• **Task item**:
Scan the entries below for the word "Provide", then copy each line that holds it.

• **Recorded data**:
● ● ● ●

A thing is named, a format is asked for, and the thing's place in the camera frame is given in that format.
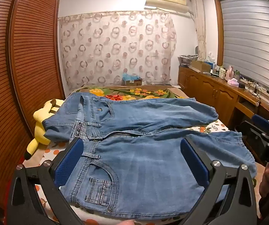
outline human hand
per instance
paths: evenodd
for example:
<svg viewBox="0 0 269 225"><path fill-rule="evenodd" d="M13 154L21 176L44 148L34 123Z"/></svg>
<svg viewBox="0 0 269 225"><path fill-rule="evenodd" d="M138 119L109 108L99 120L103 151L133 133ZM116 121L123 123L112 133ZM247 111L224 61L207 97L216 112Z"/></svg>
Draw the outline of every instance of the human hand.
<svg viewBox="0 0 269 225"><path fill-rule="evenodd" d="M266 165L263 179L260 183L259 193L263 198L266 197L266 195L269 193L269 163Z"/></svg>
<svg viewBox="0 0 269 225"><path fill-rule="evenodd" d="M119 224L117 225L134 225L134 220L125 220L123 222L120 222Z"/></svg>

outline blue jeans
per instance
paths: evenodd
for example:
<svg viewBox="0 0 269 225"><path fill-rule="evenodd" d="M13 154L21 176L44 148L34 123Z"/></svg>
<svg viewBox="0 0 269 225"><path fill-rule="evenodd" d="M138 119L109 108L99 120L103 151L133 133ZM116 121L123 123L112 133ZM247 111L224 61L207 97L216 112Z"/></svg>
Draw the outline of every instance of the blue jeans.
<svg viewBox="0 0 269 225"><path fill-rule="evenodd" d="M61 187L67 201L116 217L161 219L188 212L203 191L180 152L186 136L210 159L229 167L245 163L256 175L240 133L184 129L217 118L214 108L194 99L114 102L78 93L43 124L53 141L84 141L82 157Z"/></svg>

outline window
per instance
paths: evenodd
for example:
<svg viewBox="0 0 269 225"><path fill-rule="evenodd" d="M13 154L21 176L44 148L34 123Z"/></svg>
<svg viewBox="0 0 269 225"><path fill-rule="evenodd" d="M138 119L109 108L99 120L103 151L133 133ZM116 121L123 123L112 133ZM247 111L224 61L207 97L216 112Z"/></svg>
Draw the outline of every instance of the window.
<svg viewBox="0 0 269 225"><path fill-rule="evenodd" d="M269 1L219 0L224 28L223 66L269 88Z"/></svg>

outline curtain rod
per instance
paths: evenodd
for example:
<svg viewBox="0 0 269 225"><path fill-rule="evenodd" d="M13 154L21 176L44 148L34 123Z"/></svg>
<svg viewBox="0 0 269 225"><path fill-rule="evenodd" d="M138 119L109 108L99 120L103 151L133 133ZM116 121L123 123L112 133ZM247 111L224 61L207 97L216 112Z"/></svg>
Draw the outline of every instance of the curtain rod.
<svg viewBox="0 0 269 225"><path fill-rule="evenodd" d="M129 11L133 11L133 12L143 12L143 11L153 11L155 10L160 12L165 12L165 13L171 13L171 14L175 14L175 15L179 15L179 16L183 16L183 17L189 17L188 15L186 15L185 13L178 13L178 12L174 12L172 10L170 11L166 11L164 9L160 9L160 8L154 8L154 9L151 9L151 8L145 8L144 10L113 10L113 11L102 11L102 12L91 12L91 13L121 13L121 12L129 12ZM69 16L79 16L79 15L82 15L82 14L91 14L91 13L79 13L79 14L73 14L73 15L67 15L67 16L62 16L62 17L58 17L57 19L60 20L61 18L65 18L65 17L69 17Z"/></svg>

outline zipper
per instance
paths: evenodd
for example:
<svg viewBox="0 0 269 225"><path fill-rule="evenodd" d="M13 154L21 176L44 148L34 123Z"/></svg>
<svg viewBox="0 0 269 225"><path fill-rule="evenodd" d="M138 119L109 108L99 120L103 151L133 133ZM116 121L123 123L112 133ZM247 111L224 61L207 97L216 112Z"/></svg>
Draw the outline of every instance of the zipper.
<svg viewBox="0 0 269 225"><path fill-rule="evenodd" d="M133 133L125 133L125 132L113 132L105 136L103 139L107 139L110 137L116 137L116 136L128 136L128 137L139 137L142 136L142 134L133 134Z"/></svg>

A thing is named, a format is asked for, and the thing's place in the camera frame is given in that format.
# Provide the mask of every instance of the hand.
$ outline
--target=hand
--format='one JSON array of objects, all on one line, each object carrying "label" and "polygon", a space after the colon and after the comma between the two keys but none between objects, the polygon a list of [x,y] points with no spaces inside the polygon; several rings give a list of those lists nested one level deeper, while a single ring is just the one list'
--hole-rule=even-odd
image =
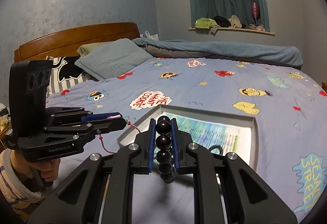
[{"label": "hand", "polygon": [[41,171],[41,177],[44,178],[45,181],[54,181],[58,179],[60,159],[30,163],[24,159],[20,151],[12,150],[10,161],[16,172],[24,174],[30,179],[34,178],[31,167]]}]

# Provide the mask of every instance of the headboard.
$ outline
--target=headboard
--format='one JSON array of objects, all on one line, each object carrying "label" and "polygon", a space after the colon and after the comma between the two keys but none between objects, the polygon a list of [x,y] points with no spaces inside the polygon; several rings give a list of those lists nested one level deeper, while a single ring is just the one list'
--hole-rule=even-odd
[{"label": "headboard", "polygon": [[76,27],[53,33],[21,45],[14,52],[14,61],[44,60],[46,56],[77,56],[76,50],[89,43],[130,40],[140,37],[135,23],[108,23]]}]

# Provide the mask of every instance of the black and white pillow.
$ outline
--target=black and white pillow
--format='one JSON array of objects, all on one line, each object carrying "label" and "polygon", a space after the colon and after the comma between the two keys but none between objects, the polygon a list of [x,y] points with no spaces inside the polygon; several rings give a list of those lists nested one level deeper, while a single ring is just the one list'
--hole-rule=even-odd
[{"label": "black and white pillow", "polygon": [[53,61],[47,96],[67,90],[78,83],[91,79],[89,74],[75,65],[75,62],[79,58],[80,56],[60,58],[46,57],[46,60]]}]

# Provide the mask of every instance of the sleeve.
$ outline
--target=sleeve
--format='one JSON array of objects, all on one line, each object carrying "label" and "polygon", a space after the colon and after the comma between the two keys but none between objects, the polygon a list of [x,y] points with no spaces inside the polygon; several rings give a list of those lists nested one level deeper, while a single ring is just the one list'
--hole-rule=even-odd
[{"label": "sleeve", "polygon": [[30,203],[37,203],[45,198],[46,188],[32,192],[17,177],[10,161],[10,149],[0,154],[0,189],[12,209],[19,213]]}]

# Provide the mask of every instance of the silver bolt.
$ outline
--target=silver bolt
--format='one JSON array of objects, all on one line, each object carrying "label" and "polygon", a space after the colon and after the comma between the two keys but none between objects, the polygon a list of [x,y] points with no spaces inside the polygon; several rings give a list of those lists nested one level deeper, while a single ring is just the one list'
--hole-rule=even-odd
[{"label": "silver bolt", "polygon": [[237,155],[236,153],[234,153],[234,152],[229,152],[229,153],[227,154],[227,157],[228,157],[230,160],[235,160],[235,159],[238,158],[238,155]]},{"label": "silver bolt", "polygon": [[90,160],[97,161],[100,158],[100,155],[98,153],[94,153],[90,155]]},{"label": "silver bolt", "polygon": [[196,150],[199,148],[199,145],[197,143],[190,143],[188,144],[188,147],[192,150]]},{"label": "silver bolt", "polygon": [[138,148],[139,148],[139,145],[138,145],[138,144],[135,144],[135,143],[133,143],[133,144],[130,144],[130,145],[128,146],[128,148],[129,148],[130,150],[136,150],[136,149],[138,149]]}]

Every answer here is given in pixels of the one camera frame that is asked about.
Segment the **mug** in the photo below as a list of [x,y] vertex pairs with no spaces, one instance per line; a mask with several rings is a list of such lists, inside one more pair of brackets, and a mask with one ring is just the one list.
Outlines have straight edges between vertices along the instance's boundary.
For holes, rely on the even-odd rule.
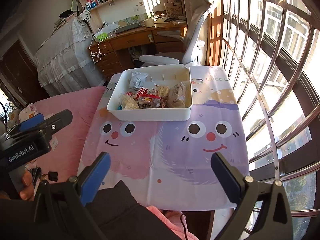
[[148,27],[153,27],[155,25],[155,22],[153,18],[148,18],[144,20],[145,26]]

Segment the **brown door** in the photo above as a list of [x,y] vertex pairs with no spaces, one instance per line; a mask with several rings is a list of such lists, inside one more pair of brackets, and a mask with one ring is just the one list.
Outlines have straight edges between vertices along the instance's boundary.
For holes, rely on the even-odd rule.
[[1,71],[28,103],[48,98],[38,81],[38,72],[19,41],[4,54]]

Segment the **red nose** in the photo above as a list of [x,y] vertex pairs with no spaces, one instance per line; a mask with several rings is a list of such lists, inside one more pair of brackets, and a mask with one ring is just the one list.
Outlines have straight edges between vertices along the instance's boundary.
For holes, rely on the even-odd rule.
[[119,133],[118,133],[118,132],[113,132],[113,133],[111,134],[111,138],[112,138],[112,139],[117,139],[118,136],[119,136]]
[[216,135],[213,132],[207,133],[207,140],[208,141],[214,141],[216,139]]

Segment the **black pupil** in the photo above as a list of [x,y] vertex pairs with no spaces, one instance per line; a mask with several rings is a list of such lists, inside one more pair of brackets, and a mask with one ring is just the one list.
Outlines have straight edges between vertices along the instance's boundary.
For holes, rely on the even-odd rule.
[[134,131],[134,124],[133,123],[129,123],[125,129],[124,129],[127,133],[132,133]]
[[197,134],[200,131],[199,125],[193,123],[189,126],[189,132],[192,134]]
[[219,123],[219,124],[217,125],[217,132],[218,132],[218,133],[224,134],[224,133],[226,133],[226,131],[227,131],[227,127],[226,127],[224,124]]
[[111,124],[106,124],[103,128],[104,132],[110,132],[110,130],[111,130]]

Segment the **white cable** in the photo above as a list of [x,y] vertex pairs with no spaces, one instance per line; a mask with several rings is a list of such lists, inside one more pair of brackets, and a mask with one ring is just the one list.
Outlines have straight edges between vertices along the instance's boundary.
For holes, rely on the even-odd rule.
[[[103,40],[99,41],[99,43],[98,43],[98,45],[97,45],[97,47],[98,47],[98,51],[97,51],[97,52],[92,52],[92,50],[91,50],[91,45],[92,45],[92,42],[93,42],[93,39],[94,39],[94,35],[92,35],[92,40],[91,40],[91,44],[90,44],[89,50],[90,50],[90,52],[91,52],[91,57],[92,57],[93,63],[99,62],[99,61],[101,60],[101,57],[106,56],[106,54],[100,53],[99,44],[100,44],[102,41],[104,41],[105,39],[107,39],[108,37],[112,36],[115,32],[116,32],[116,31],[114,31],[111,35],[107,36],[107,37],[104,38]],[[98,58],[99,60],[94,61],[93,56],[97,56],[97,58]]]

● ● ● ●

• **Exercise result**:
# Provide the mask of every instance of the hand.
# Provide the mask of every instance of the headboard.
# Provide the mask of every instance of the black and white pillow.
# Provide the mask of every instance of the sleeve.
# Provide the mask of every instance of the silver bolt.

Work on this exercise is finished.